Try it: The first line of the data below and every line after it, through the one with "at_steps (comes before", must be transcribed without change.

Records from a dataset:
○ ○ ○ ○
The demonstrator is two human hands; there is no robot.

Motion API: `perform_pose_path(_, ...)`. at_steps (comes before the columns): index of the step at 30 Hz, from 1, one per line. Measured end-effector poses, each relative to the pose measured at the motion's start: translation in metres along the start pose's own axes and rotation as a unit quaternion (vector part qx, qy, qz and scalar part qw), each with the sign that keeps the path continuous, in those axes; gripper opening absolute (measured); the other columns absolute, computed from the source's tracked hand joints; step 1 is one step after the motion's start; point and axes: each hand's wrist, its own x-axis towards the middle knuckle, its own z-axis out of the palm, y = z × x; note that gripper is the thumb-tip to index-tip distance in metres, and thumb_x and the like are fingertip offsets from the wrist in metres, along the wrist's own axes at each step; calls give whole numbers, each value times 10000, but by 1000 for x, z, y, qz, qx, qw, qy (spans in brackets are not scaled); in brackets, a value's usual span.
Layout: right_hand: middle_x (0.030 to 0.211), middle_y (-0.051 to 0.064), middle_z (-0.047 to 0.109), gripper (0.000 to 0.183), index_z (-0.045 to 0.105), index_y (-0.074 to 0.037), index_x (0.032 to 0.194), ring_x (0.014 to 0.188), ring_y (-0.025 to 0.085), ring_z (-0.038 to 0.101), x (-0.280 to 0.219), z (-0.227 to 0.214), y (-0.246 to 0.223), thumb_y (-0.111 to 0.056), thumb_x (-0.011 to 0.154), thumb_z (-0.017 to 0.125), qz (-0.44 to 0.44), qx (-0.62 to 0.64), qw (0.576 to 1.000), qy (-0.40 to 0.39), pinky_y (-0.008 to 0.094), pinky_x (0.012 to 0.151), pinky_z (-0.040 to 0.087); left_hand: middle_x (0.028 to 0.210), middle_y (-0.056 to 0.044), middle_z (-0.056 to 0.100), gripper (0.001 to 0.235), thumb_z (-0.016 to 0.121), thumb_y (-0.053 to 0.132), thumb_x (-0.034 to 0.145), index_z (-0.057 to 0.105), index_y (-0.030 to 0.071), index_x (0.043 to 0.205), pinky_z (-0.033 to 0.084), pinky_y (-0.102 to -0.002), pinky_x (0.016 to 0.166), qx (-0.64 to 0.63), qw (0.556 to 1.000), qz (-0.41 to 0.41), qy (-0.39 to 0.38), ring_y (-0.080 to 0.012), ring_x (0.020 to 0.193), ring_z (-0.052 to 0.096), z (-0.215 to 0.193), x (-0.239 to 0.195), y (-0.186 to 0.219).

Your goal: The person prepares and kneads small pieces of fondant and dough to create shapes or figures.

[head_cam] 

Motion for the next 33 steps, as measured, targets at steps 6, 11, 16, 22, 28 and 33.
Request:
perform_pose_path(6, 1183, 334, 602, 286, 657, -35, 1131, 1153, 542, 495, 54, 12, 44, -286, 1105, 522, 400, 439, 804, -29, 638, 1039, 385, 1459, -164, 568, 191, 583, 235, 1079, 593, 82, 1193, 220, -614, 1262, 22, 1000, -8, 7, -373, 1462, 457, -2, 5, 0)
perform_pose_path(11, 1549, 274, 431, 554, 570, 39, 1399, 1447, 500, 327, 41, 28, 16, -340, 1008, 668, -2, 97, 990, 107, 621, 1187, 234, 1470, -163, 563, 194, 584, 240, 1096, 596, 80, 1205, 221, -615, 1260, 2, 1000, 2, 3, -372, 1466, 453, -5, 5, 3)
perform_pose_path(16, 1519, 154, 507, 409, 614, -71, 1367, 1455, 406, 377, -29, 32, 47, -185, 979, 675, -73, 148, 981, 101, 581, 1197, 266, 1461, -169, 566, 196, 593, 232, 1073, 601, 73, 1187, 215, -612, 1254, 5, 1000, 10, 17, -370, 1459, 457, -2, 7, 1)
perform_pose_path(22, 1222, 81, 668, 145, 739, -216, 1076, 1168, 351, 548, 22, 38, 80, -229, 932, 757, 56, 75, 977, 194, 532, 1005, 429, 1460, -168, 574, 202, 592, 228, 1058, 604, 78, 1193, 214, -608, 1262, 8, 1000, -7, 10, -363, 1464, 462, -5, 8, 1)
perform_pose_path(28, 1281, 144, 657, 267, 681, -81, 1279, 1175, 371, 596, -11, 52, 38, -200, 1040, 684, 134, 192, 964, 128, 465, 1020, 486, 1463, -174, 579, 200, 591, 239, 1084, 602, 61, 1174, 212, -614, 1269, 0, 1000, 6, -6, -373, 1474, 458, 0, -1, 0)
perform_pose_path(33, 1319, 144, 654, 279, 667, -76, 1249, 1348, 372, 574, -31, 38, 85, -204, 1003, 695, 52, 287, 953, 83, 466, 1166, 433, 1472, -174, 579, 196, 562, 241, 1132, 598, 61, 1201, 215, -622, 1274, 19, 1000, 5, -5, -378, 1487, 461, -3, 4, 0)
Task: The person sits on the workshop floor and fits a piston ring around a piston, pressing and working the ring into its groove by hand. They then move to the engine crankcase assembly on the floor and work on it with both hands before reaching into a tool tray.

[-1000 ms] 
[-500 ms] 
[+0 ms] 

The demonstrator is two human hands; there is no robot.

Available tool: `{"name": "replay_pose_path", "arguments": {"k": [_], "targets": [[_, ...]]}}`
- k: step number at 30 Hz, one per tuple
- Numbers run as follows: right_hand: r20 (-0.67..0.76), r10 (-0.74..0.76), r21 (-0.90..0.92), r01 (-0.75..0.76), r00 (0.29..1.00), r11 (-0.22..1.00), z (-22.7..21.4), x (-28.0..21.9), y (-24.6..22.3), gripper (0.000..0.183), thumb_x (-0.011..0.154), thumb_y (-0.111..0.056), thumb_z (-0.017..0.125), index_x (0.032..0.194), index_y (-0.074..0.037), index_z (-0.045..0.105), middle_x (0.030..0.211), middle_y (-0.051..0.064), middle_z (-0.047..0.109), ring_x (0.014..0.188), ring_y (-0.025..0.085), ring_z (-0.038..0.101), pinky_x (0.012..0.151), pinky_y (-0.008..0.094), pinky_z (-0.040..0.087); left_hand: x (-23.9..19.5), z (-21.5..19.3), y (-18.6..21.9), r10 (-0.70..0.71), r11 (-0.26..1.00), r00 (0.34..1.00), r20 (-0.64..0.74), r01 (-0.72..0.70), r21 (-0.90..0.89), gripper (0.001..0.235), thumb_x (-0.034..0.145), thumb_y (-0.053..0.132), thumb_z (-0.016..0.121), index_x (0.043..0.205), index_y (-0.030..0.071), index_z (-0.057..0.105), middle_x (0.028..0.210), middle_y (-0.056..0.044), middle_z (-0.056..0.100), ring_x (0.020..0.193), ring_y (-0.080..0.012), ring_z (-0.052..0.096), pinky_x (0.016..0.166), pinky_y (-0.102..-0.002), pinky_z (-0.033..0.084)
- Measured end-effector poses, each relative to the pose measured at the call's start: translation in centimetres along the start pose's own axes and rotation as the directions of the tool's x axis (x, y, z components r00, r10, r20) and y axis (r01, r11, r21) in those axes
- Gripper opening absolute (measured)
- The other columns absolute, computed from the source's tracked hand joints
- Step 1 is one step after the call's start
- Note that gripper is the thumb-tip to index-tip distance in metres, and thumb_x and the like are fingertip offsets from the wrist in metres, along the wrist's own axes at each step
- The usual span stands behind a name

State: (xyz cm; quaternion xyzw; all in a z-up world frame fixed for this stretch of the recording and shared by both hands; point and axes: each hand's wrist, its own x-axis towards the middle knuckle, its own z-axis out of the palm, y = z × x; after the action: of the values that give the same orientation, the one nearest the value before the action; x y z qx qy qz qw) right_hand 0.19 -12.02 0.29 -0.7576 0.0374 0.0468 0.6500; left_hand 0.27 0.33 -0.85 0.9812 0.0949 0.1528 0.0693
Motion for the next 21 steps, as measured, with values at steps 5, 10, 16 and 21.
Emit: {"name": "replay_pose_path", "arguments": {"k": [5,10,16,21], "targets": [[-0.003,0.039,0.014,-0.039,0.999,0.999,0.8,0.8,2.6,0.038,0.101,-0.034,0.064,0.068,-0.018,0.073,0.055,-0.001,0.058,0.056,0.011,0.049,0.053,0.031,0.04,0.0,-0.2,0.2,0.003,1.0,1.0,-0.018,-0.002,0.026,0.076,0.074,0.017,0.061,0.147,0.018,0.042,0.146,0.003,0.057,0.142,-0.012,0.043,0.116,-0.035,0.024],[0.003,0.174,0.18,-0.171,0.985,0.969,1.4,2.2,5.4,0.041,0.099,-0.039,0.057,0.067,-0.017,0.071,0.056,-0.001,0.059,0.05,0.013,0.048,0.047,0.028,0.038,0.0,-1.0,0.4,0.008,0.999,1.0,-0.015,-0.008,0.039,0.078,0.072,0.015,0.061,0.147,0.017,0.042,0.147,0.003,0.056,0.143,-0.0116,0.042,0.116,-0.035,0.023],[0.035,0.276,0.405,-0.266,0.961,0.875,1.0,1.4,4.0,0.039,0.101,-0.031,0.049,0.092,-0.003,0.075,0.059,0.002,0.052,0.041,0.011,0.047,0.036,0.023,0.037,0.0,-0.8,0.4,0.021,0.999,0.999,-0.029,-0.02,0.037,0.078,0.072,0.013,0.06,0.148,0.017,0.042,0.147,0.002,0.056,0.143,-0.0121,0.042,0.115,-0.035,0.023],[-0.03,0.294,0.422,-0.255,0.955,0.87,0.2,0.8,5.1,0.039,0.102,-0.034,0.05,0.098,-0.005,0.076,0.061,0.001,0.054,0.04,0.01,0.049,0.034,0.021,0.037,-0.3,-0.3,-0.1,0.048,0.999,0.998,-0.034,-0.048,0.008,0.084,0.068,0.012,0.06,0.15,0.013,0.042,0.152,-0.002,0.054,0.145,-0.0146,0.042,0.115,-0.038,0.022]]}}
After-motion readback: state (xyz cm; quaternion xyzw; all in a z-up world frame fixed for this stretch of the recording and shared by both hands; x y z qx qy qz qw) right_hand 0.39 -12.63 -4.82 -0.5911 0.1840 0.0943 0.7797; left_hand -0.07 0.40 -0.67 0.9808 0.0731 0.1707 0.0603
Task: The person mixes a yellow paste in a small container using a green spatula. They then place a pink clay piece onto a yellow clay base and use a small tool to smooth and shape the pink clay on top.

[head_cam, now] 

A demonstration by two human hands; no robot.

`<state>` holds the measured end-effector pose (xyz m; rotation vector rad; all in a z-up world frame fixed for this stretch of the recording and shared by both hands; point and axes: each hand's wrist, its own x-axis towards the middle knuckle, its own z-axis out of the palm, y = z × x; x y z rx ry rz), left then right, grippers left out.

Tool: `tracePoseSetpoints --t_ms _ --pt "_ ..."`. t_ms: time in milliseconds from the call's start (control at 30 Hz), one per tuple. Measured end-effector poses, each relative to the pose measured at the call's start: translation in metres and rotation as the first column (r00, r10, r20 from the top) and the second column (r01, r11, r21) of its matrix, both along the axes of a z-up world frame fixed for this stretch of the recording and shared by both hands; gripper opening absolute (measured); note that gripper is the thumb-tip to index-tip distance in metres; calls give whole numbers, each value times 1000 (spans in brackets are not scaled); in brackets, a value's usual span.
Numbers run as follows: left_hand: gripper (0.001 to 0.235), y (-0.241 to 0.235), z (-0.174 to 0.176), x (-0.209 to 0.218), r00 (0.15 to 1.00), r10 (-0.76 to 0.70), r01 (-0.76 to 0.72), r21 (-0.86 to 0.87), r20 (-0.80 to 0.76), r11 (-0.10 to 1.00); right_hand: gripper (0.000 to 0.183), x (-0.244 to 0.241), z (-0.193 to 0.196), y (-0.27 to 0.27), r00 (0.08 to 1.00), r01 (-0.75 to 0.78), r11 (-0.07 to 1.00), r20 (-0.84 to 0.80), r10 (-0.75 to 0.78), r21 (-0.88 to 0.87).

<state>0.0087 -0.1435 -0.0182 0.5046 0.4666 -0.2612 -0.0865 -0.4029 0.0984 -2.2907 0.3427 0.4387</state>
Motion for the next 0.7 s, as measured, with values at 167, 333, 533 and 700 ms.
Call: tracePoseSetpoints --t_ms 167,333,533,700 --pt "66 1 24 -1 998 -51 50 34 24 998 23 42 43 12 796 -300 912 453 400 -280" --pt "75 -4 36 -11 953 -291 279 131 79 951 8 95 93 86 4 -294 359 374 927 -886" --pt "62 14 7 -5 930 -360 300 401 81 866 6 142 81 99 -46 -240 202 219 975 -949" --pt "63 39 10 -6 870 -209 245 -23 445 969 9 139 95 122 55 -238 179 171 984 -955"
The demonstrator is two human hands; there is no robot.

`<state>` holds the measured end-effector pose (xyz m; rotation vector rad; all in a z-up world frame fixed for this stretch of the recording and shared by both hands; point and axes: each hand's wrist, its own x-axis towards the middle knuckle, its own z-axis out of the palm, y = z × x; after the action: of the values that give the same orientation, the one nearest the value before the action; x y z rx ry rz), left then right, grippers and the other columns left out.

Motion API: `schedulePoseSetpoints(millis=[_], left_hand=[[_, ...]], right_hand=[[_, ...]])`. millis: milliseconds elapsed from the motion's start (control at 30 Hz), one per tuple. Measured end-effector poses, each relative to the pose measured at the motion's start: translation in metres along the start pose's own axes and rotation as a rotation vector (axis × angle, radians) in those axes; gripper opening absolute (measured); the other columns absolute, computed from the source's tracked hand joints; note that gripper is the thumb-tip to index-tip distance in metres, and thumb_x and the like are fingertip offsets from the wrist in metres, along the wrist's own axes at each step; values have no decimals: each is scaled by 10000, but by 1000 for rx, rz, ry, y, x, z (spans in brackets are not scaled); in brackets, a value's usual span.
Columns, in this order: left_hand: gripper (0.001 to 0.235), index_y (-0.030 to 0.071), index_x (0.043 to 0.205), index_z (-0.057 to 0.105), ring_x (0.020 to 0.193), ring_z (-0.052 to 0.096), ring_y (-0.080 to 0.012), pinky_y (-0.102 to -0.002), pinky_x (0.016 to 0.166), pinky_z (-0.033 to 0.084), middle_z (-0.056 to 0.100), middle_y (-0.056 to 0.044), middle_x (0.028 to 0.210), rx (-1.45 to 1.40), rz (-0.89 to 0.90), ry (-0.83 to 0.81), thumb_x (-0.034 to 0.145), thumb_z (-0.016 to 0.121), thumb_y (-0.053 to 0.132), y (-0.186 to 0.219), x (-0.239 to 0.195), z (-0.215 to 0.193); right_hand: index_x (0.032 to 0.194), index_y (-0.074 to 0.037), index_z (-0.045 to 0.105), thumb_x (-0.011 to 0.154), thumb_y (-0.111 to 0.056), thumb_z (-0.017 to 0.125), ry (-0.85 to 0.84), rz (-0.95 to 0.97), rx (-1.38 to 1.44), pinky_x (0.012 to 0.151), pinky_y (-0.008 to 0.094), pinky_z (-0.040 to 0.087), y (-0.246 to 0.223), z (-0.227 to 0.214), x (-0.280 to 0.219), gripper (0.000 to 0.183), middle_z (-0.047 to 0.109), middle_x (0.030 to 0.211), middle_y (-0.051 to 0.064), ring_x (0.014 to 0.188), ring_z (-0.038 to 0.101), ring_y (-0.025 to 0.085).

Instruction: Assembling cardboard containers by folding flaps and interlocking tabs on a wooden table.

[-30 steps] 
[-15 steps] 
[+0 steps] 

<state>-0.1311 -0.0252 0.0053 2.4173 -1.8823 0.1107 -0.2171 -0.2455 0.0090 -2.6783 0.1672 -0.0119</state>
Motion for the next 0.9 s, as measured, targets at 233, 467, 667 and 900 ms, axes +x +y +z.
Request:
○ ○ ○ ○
Solved problem:
The demonstrator is two human hands; there is no robot.

Motion API: `perform_pose_path(_, ...)`. at_steps (comes before the columns): index of the step at 30 Hz, from 1, one per line. Measured end-effector poses, each relative to the pose measured at the motion's start: translation in metres along the start pose's own axes and rotation as a unit quaternion (vector part qx, qy, qz and scalar part qw), each with the sign that keeps the path continuous, in those axes; gripper opening absolute (measured); the other columns absolute, computed from the source's tracked hand joints; step 1 is one step after the motion's start; point and axes: each hand's wrist, its own x-axis towards the middle knuckle, its own z-axis out of the palm, y = z × x; note that gripper is the thumb-tip to index-tip distance in metres, and thumb_x and the like are fingertip offsets from the wrist in metres, along the wrist's own axes at each step; calls give whole numbers, each value times 10000, but by 1000 for x, z, y, qz, qx, qw, qy (spans in brackets are not scaled); in brackets, a value's usual span.

No further output is required.